**Required work**.
Everything from the first line below through the line with "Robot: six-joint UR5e" is to be transcribed exactly, and nothing past it.

**Data segment**.
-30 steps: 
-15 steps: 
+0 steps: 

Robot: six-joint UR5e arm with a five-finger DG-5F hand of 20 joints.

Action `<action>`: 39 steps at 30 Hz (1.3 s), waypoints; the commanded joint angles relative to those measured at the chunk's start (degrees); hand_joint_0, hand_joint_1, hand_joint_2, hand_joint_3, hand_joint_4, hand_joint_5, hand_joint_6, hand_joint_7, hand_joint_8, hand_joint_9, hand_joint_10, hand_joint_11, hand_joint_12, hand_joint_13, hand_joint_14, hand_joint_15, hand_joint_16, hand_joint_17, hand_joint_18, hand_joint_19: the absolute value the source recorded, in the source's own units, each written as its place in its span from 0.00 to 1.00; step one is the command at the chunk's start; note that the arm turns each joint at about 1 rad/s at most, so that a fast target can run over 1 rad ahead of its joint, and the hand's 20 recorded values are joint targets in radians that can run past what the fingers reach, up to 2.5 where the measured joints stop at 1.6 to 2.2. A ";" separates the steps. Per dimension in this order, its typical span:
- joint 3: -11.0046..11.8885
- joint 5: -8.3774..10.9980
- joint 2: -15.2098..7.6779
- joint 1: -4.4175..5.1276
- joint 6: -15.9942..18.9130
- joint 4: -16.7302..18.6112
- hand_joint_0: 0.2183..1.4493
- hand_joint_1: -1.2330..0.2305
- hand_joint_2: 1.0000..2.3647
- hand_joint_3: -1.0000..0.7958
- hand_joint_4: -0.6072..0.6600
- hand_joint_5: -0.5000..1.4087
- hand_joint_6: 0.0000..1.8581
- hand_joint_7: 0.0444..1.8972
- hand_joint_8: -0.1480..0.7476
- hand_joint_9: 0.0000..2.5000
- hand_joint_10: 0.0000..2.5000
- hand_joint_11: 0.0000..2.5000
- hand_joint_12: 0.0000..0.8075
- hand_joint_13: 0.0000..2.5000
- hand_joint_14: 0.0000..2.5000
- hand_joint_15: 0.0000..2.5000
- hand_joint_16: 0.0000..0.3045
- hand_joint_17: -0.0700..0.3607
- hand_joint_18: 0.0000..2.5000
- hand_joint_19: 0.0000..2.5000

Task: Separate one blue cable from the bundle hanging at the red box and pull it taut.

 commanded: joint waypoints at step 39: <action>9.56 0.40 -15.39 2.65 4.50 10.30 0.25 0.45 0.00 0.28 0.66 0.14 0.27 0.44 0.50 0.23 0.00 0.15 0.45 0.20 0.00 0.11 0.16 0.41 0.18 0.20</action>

**Solution for this problem**.
-30 steps: 
-15 steps: 
+0 steps: 

Robot: six-joint UR5e arm with a five-finger DG-5F hand of 20 joints.

That is the entire output.